§ **Task instructions**:
Reproduce exactly the first line of the material below and every line after it, ending with the line that contains "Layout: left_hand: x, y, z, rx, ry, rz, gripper". No pictures should be copied.
──────────
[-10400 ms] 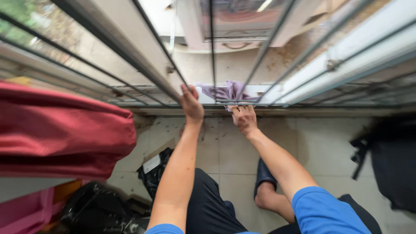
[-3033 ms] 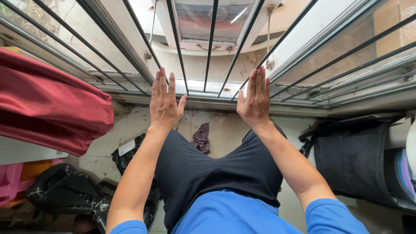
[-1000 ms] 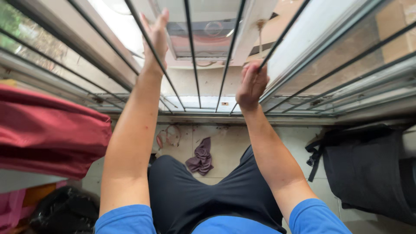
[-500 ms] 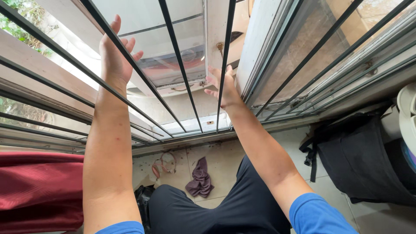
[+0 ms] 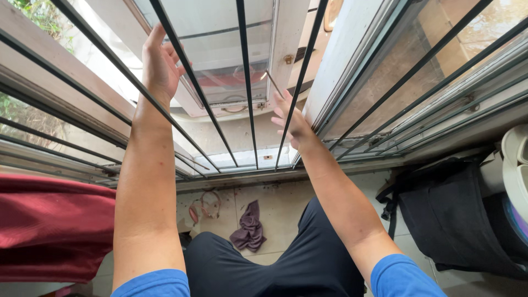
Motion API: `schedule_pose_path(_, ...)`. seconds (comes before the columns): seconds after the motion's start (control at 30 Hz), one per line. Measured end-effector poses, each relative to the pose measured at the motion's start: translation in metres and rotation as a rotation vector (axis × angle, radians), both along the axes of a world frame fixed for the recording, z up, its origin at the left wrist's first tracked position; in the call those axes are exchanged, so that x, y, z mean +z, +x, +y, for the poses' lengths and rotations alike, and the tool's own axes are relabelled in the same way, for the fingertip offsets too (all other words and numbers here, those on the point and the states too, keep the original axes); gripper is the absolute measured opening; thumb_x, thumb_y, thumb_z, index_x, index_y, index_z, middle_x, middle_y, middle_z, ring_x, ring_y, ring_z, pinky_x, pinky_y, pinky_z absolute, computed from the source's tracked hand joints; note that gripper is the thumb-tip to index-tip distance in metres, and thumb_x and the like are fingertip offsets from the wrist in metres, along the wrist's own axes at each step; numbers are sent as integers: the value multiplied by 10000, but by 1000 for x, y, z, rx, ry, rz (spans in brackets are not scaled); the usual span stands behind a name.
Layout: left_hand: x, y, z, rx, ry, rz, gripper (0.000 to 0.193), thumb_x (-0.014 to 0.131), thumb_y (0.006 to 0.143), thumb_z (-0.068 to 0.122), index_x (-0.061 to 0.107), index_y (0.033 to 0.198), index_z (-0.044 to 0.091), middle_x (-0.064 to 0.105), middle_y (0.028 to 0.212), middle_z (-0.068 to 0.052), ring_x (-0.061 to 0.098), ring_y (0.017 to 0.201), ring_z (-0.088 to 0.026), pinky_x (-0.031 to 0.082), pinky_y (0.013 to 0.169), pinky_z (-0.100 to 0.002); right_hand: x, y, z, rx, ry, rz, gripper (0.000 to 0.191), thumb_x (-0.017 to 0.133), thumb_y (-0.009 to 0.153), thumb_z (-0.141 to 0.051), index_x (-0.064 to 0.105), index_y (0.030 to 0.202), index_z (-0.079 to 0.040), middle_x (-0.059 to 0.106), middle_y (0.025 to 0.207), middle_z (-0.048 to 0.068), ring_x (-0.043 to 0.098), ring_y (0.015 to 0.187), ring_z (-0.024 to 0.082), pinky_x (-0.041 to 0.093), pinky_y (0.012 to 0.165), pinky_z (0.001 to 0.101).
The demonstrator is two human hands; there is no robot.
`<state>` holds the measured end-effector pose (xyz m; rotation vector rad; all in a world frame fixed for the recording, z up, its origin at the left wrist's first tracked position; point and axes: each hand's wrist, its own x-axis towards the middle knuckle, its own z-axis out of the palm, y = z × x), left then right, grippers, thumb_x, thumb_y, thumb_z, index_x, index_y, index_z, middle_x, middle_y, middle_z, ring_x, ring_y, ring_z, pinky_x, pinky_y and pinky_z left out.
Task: The person sits on the floor at a barred window and wipes the window frame, sill and lower rails with a cloth, reaching through the metal bars. They slide the window panels open and closed and work the latch between wiping passes.
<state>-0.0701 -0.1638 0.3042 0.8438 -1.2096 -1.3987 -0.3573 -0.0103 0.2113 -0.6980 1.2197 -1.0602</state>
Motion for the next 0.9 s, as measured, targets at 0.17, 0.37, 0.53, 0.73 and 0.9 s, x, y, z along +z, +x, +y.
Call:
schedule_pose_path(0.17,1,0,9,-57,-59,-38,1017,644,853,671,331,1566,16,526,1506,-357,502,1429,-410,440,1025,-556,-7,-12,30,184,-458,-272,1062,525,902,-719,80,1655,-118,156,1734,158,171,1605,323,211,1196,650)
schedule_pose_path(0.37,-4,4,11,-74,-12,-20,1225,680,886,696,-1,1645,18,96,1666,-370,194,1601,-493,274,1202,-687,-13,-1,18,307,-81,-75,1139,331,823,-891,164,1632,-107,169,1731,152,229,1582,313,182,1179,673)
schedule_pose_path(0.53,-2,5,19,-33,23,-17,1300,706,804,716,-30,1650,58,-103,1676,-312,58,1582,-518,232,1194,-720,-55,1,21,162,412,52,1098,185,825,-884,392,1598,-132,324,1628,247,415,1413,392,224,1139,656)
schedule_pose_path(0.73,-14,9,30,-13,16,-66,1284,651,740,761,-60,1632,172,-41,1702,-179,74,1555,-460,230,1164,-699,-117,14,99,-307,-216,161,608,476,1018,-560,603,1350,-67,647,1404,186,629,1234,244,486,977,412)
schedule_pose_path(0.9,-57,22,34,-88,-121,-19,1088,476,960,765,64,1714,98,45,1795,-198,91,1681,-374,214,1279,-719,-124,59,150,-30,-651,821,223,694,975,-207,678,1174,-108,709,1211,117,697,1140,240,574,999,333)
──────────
§ **Solution**:
[-10400 ms] 
[-3033 ms] 
[-1000 ms] 
[-500 ms] 
[+0 ms] 
Motion API: `schedule_pose_path(_, ...)`. seconds (comes before the columns): seconds after the motion's start (control at 30 Hz), one per line. Measured end-effector poses, each relative to the pose measured at the motion's start: translation in metres and rotation as a rotation vector (axis × angle, radians), both along the axes of a world frame fixed for the recording, z up, its origin at the left wrist's first tracked position; in the call those axes are exchanged, so that x, y, z mean +z, +x, +y, for the poses' lengths and rotations alike, and the tool's own axes are relabelled in the same way, for the fingertip offsets too (all other words and numbers here, those on the point and the states too, keep the original axes); gripper is the absolute measured opening; thumb_x, thumb_y, thumb_z, index_x, index_y, index_z, middle_x, middle_y, middle_z, ring_x, ring_y, ring_z, pinky_x, pinky_y, pinky_z absolute, computed from the source's tracked hand joints; note that gripper is the thumb-tip to index-tip distance in metres, and thumb_x and the like are fingertip offsets from the wrist in metres, along the wrist's own axes at each step; numbers are sent as integers: the value multiplied by 10000, but by 1000 for x, y, z, rx, ry, rz (spans in brackets are not scaled); the usual span stands behind a name.
Layout: left_hand: x, y, z, rx, ry, rz, gripper (0.000 to 0.193), thumb_x (-0.014 to 0.131), thumb_y (0.006 to 0.143), thumb_z (-0.068 to 0.122), index_x (-0.061 to 0.107), index_y (0.033 to 0.198), index_z (-0.044 to 0.091), middle_x (-0.064 to 0.105), middle_y (0.028 to 0.212), middle_z (-0.068 to 0.052), ring_x (-0.061 to 0.098), ring_y (0.017 to 0.201), ring_z (-0.088 to 0.026), pinky_x (-0.031 to 0.082), pinky_y (0.013 to 0.169), pinky_z (-0.100 to 0.002); right_hand: x, y, z, rx, ry, rz, gripper (0.000 to 0.191), thumb_x (-0.017 to 0.133), thumb_y (-0.009 to 0.153), thumb_z (-0.141 to 0.051), index_x (-0.064 to 0.105), index_y (0.030 to 0.202), index_z (-0.079 to 0.040), middle_x (-0.059 to 0.106), middle_y (0.025 to 0.207), middle_z (-0.048 to 0.068), ring_x (-0.043 to 0.098), ring_y (0.015 to 0.187), ring_z (-0.024 to 0.082), pinky_x (-0.041 to 0.093), pinky_y (0.012 to 0.165), pinky_z (0.001 to 0.101).

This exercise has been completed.